Work to complete:
A verbatim copy of the full data, with no pictures, is the expected answer.

Given data:
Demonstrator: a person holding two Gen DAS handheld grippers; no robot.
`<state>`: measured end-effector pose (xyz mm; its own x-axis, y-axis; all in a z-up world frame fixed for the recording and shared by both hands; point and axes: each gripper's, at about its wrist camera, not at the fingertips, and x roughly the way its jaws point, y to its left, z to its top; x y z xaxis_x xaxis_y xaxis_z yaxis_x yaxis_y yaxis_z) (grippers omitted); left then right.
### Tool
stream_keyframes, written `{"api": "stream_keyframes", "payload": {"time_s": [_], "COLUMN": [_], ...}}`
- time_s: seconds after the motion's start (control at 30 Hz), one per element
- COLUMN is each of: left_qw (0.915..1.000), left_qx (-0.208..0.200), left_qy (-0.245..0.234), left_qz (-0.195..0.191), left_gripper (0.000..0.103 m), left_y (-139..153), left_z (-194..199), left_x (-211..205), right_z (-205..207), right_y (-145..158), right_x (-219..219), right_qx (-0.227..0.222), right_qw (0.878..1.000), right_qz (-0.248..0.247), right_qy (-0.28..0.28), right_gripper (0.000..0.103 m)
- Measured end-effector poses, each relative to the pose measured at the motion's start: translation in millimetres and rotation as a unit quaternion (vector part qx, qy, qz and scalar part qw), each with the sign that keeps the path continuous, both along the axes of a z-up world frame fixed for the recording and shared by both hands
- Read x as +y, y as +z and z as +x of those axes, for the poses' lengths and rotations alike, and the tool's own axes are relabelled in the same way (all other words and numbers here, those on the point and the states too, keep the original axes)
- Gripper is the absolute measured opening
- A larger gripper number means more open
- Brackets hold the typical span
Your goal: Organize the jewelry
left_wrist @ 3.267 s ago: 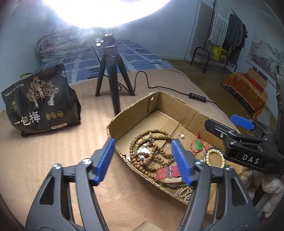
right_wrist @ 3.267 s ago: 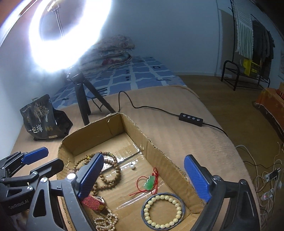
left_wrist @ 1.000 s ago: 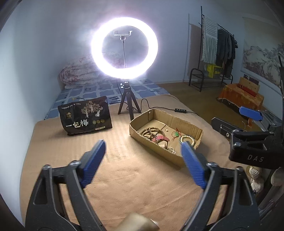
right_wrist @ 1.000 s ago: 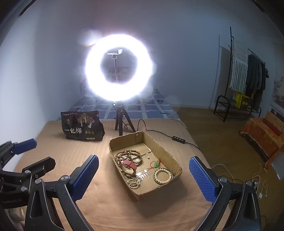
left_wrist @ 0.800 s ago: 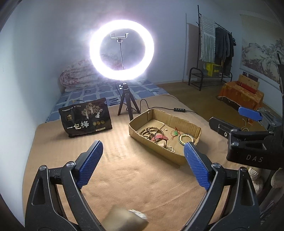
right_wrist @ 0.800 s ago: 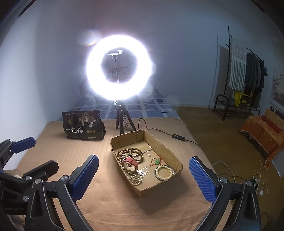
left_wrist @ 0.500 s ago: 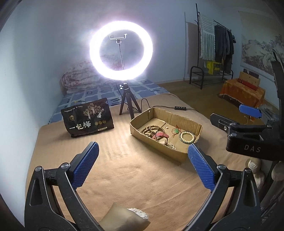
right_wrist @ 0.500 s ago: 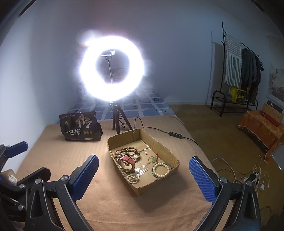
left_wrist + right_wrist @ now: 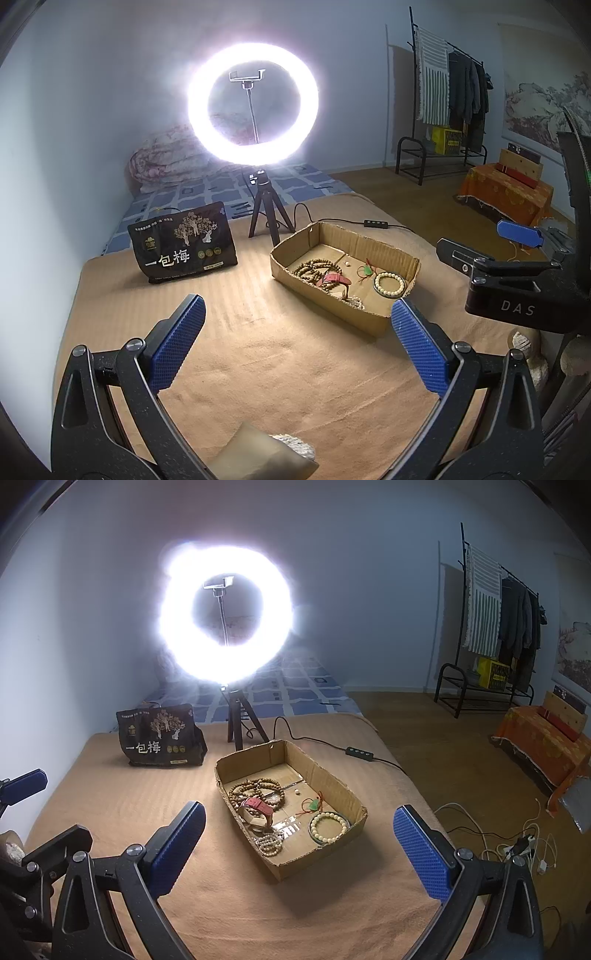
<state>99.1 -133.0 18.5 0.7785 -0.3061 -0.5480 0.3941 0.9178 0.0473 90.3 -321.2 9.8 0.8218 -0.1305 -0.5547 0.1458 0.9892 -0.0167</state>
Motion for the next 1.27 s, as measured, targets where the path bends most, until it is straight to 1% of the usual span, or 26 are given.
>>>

Task response:
Demonstrator: a person holding two Gen DAS handheld grippers; no robot.
`<state>`: measured end-effector pose (xyz mm; its own x-axis, y-axis; all in a z-up world frame fixed for the recording and shared by both hands; point and axes: each gripper's, at about its wrist camera, not at the fingertips, and x roughly the way its jaws point, y to its left, z to its top; x y z xaxis_x xaxis_y xaxis_z yaxis_x yaxis_y yaxis_z) (grippers omitted); left then right.
### Tool
stream_keyframes, written `{"api": "stream_keyframes", "payload": {"time_s": [_], "COLUMN": [_], ...}}`
- time_s: seconds after the motion's start (control at 30 Hz), one per element
- COLUMN is each of: left_qw (0.915..1.000), left_qx (-0.208..0.200), left_qy (-0.245..0.234), left_qz (-0.195..0.191), left_gripper (0.000..0.103 m), left_y (-139..153), left_z (-194..199), left_x (-211..205), right_z (-205..207), right_y (-145..158), right_x (-219..219), right_qx (-0.227..0.222), right_qw (0.878..1.000), right_qz (-0.248..0.247), right_qy (-0.28..0.28), right_gripper (0.000..0.103 m)
- Measured end-effector poses, each relative to the pose measured at the motion's start: translation in millimetres and rotation as a unit quaternion (vector part qx, qy, qz and scalar part qw), each with the sign that keeps the path continuous, both along the axes of a z-up world frame fixed for the recording and shared by both hands
- Read x as +y, y as +z and z as +x of those axes, for the poses' lengths and rotations alike, and the tool's own axes are relabelled in the same way (all other words and numbers here, those on the point and the states too, keep the original axes)
- Gripper is the absolute measured opening
- A larger gripper number means more open
- Brackets hold the typical span
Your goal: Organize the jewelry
left_wrist @ 3.267 s ago: 
right_wrist @ 3.267 s ago: 
left_wrist @ 1.000 s ago: 
right_wrist @ 1.000 s ago: 
left_wrist @ 0.800 s ago: 
right_wrist @ 0.800 s ago: 
left_wrist @ 0.500 s ago: 
right_wrist @ 0.500 s ago: 
left_wrist + right_wrist @ now: 
<state>99.1 -133.0 18.5 0.7785 -0.3061 -0.5480 0.3941 0.9178 0.0473 90.3 -321.2 9.8 0.8218 -0.1305 -0.5547 0.1458 0.9892 -0.0167</state>
Motion for the next 1.27 s, as measured, targets where the path bends most, until it is straight to 1% of the usual span, or 26 are given.
>>>

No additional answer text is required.